Monday, January 7, 2013

SDN and delay

Figure 1: Components of delay in a feedback control system
Delay and stability, describes the critical importance of low latency in building stable and effective feedback control systems. The article lists the different components of delay which are drawn in the timeline shown in Figure 1.

Feedback control describes how a system responds to changes, or disturbances. For example consider how you might respond to a denial of service attack. The first component of delay is the measurement delay: the time taken by the monitoring system to detect the attack and generate actionable information (for example the IP addresses of the attacker and victim). Next there is planning delay: the time taken to decide how to respond to the attack, for example weighing alternatives and deciding to null route traffic. Implementing the plan involves configuration delay as command line commands are input into the router. Next, there is a delay as the route propagates and finally the effect of the control is seen as the denial of service traffic is dropped by upstream routers.
Figure 2: Low latency software defined networking control loop
The software defined networking (SDN) control system, shown in Figure 2, significantly reduces the time taken execute the control loop. The sFlow standard provides multi-vendor, scaleable, low latency monitoring of the entire network, server and application infrastructure. The sFlow-RT real-time analytics engine detects the denial of service attack within seconds and provides actionable information to an SDN application which automates the planning process and immediately responds with commands to the Controller. The OpenFlow protocol provides a fast, programatic means for the controller to re-configuring forwarding in the network devices, significantly reducing the configuration delay.

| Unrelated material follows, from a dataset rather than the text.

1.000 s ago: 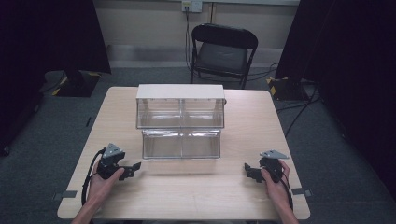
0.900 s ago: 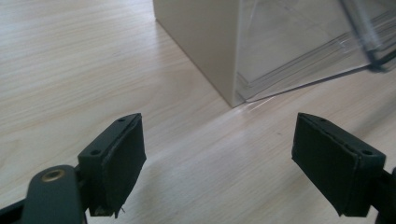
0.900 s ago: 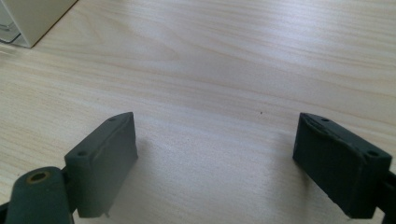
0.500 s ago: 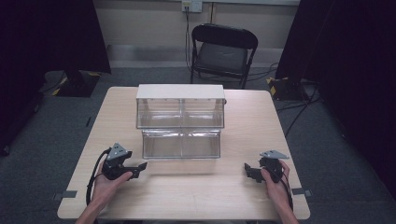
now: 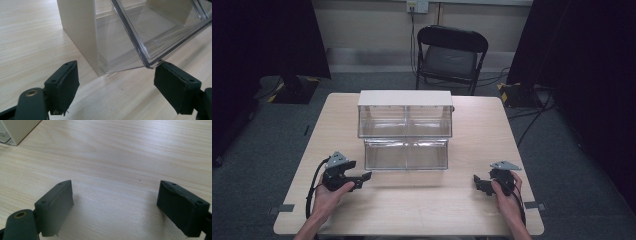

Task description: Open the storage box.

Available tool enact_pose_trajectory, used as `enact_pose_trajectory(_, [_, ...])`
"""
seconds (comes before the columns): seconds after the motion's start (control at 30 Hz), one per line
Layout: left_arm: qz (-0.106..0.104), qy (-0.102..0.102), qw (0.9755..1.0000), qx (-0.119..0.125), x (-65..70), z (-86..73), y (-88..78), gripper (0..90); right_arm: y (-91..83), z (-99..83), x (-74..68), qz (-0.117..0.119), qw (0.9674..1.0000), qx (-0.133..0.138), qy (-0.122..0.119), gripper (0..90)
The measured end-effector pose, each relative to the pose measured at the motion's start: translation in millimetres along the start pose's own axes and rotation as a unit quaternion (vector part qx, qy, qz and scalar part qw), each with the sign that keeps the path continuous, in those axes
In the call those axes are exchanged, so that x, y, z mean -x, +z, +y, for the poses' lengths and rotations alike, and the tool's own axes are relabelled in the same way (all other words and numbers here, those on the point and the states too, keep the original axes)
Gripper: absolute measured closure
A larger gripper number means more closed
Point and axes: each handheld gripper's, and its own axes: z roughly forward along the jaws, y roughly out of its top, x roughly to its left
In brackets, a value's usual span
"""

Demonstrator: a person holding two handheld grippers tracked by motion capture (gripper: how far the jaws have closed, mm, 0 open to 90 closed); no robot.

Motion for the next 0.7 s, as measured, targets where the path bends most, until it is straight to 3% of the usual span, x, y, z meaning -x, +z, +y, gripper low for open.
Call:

Performance aware software defined networking solutions reduce response times from minutes to a seconds. The article, Delay and stability, describes why low latency is an essential pre-requisite to creating stable feedback control systems. The increased speed of response provided by sFlow and OpenFlow allows new classes of problem to be addressed, like dynamic load balancing, that significantly improve efficiency and performance by adapting the network to rapidly changing demands.

Network virtualization is one of the major applications for software defined networking. The article, Tunnels, describes how traffic in virtual network is tunneled over a shared physical network (and how standard sFlow monitoring is able to observe the tunneled traffic). While virtual networks are logically separate, they share the same physical infrastructure. Feedback control is essential to load balance traffic between virtual networks to ensure quality of service, reduce costs and increase scaleability by optimizing the use of the shared physical network assets.